* _Task prompt_: Your copy should repeat the data that follows exactly and contain no image.
____________________
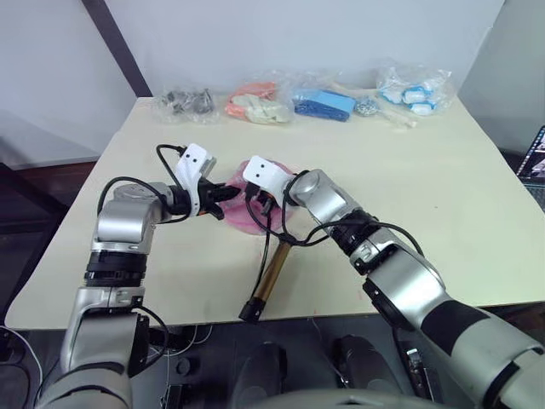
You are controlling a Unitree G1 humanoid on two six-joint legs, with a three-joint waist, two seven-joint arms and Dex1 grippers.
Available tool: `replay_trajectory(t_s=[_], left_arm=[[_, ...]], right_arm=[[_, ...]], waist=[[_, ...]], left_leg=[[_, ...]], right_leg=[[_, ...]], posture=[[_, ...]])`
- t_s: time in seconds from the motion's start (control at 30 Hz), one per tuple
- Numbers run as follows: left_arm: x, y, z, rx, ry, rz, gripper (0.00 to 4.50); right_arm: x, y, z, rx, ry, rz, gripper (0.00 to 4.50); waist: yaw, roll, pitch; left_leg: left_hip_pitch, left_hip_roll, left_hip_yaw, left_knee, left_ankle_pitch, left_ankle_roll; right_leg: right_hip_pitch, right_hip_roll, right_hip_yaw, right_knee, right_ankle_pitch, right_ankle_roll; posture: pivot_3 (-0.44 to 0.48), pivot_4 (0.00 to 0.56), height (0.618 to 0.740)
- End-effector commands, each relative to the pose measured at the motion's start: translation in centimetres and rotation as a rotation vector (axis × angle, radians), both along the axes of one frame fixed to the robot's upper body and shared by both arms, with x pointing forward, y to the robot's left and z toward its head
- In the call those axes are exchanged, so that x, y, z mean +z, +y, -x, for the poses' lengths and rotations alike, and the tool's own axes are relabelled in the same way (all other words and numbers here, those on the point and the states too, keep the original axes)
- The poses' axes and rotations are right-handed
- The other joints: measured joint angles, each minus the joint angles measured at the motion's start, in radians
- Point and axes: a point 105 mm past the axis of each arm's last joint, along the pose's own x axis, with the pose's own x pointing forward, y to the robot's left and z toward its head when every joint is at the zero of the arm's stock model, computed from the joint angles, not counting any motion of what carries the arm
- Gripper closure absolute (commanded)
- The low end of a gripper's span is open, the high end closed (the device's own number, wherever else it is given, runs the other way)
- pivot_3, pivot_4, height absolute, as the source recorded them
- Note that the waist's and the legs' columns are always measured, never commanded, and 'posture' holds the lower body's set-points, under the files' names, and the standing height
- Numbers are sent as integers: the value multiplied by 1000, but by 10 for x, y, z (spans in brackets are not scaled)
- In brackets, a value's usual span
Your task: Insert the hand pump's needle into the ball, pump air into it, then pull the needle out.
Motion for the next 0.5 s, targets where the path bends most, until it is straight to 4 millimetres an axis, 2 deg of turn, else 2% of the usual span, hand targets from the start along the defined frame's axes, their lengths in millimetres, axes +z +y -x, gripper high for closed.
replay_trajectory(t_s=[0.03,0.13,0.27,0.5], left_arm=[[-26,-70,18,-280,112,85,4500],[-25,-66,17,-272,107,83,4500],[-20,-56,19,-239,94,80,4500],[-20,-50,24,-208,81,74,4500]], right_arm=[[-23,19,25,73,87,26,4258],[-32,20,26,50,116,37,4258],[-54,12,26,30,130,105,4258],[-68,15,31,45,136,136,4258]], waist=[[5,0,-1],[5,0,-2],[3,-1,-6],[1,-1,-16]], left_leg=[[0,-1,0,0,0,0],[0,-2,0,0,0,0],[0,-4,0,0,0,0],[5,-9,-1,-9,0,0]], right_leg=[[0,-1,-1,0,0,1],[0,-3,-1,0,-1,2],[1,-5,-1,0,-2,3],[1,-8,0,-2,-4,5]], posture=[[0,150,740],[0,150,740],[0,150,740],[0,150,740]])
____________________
* _Expected output_:
You are controlling a Unitree G1 humanoid on two six-joint legs, with a three-joint waist, two seven-joint arms and Dex1 grippers.
Available tool: `replay_trajectory(t_s=[_], left_arm=[[_, ...]], right_arm=[[_, ...]], waist=[[_, ...]], left_leg=[[_, ...]], right_leg=[[_, ...]], posture=[[_, ...]])`
- t_s: time in seconds from the motion's start (control at 30 Hz), one per tuple
- Numbers run as follows: left_arm: x, y, z, rx, ry, rz, gripper (0.00 to 4.50); right_arm: x, y, z, rx, ry, rz, gripper (0.00 to 4.50); waist: yaw, roll, pitch; left_leg: left_hip_pitch, left_hip_roll, left_hip_yaw, left_knee, left_ankle_pitch, left_ankle_roll; right_leg: right_hip_pitch, right_hip_roll, right_hip_yaw, right_knee, right_ankle_pitch, right_ankle_roll; posture: pivot_3 (-0.44 to 0.48), pivot_4 (0.00 to 0.56), height (0.618 to 0.740)
- End-effector commands, each relative to the pose measured at the motion's start: translation in centimetres and rotation as a rotation vector (axis × angle, radians), both along the axes of one frame fixed to the robot's upper body and shared by both arms, with x pointing forward, y to the robot's left and z toward its head
- In the call those axes are exchanged, so that x, y, z mean +z, +y, -x, for the poses' lengths and rotations alike, and the tool's own axes are relabelled in the same way (all other words and numbers here, those on the point and the states too, keep the original axes)
- The poses' axes and rotations are right-handed
- The other joints: measured joint angles, each minus the joint angles measured at the motion's start, in radians
- Point and axes: a point 105 mm past the axis of each arm's last joint, along the pose's own x axis, with the pose's own x pointing forward, y to the robot's left and z toward its head when every joint is at the zero of the arm's stock model, computed from the joint angles, not counting any motion of what carries the arm
- Gripper closure absolute (commanded)
- The low end of a gripper's span is open, the high end closed (the device's own number, wherever else it is given, runs the other way)
- pivot_3, pivot_4, height absolute, as the source recorded them
- Note that the waist's and the legs' columns are always measured, never commanded, and 'posture' holds the lower body's set-points, under the files' names, and the standing height
- Numbers are sent as integers: the value multiplied by 1000, but by 10 for x, y, z (spans in brackets are not scaled)
- In brackets, a value's usual span
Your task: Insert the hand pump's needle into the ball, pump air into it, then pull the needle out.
Motion for the next 0.5 s, targets where the path bends most, until it is straight to 4 millimetres an axis, 2 deg of turn, else 2% of the usual span, hand targets from the start along the defined frame's axes, their lengths in millimetres, axes +z +y -x, gripper high for closed.
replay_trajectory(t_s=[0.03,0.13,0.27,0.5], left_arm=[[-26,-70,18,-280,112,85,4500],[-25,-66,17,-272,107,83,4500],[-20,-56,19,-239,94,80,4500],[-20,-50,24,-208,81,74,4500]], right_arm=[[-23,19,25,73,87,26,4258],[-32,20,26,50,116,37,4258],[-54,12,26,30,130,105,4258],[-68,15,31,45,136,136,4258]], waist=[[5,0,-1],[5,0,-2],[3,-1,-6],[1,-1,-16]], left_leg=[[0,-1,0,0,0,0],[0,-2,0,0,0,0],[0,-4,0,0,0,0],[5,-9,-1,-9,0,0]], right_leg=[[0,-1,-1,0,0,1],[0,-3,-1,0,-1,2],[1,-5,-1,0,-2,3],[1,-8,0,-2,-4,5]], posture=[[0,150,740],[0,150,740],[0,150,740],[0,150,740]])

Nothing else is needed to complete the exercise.